(Collected data entries)
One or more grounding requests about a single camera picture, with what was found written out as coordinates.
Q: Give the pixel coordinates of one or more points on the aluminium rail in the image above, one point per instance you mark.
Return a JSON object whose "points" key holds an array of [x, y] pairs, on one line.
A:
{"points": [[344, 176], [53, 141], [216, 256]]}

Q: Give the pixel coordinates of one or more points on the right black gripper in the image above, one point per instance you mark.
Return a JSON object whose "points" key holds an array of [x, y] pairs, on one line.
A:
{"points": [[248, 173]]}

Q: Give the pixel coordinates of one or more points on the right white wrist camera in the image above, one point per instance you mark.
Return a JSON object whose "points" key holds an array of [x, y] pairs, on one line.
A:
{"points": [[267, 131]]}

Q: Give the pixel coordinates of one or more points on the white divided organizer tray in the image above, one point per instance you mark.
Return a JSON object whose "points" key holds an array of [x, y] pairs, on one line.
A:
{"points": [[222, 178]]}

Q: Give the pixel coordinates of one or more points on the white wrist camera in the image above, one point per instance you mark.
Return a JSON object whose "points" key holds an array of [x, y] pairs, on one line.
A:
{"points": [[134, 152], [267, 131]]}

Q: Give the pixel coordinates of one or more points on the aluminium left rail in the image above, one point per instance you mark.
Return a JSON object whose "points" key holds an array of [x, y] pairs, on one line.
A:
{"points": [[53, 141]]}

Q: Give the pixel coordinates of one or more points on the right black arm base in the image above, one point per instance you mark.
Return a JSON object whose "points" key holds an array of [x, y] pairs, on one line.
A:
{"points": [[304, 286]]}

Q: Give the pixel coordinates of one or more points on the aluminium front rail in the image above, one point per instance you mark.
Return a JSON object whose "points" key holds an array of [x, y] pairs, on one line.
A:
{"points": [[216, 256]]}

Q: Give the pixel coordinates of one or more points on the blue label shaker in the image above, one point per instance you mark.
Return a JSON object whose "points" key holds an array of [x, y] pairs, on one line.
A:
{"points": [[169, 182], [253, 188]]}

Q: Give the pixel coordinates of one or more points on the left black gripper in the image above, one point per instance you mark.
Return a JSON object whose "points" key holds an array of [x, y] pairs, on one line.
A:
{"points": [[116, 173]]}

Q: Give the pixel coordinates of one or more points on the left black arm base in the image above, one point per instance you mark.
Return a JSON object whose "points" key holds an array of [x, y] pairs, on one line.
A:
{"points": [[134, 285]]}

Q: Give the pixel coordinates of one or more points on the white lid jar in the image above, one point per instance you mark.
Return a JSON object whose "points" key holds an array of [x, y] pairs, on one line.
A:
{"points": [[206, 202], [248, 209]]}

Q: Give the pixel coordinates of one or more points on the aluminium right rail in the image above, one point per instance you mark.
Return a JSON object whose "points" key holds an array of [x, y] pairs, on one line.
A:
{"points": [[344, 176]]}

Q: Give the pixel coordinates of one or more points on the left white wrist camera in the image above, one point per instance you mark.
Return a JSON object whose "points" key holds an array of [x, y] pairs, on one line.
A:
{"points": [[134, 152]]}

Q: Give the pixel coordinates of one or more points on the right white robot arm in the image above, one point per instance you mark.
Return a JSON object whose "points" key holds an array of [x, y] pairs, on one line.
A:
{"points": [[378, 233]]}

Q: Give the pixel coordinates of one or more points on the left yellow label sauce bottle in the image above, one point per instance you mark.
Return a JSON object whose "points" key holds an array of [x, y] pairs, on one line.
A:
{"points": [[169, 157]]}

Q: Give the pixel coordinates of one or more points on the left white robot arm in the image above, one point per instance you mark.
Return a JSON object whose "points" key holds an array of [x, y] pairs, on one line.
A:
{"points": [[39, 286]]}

Work instruction |
Reproduce every line from the preceding data in which the word "base" can be found.

Task solution |
Q: Give the pixel coordinates of one or more points on the right black arm base in the image above, one point per instance you mark.
Q: Give the pixel coordinates of one or more points on the left black arm base in the image above, one point per instance you mark.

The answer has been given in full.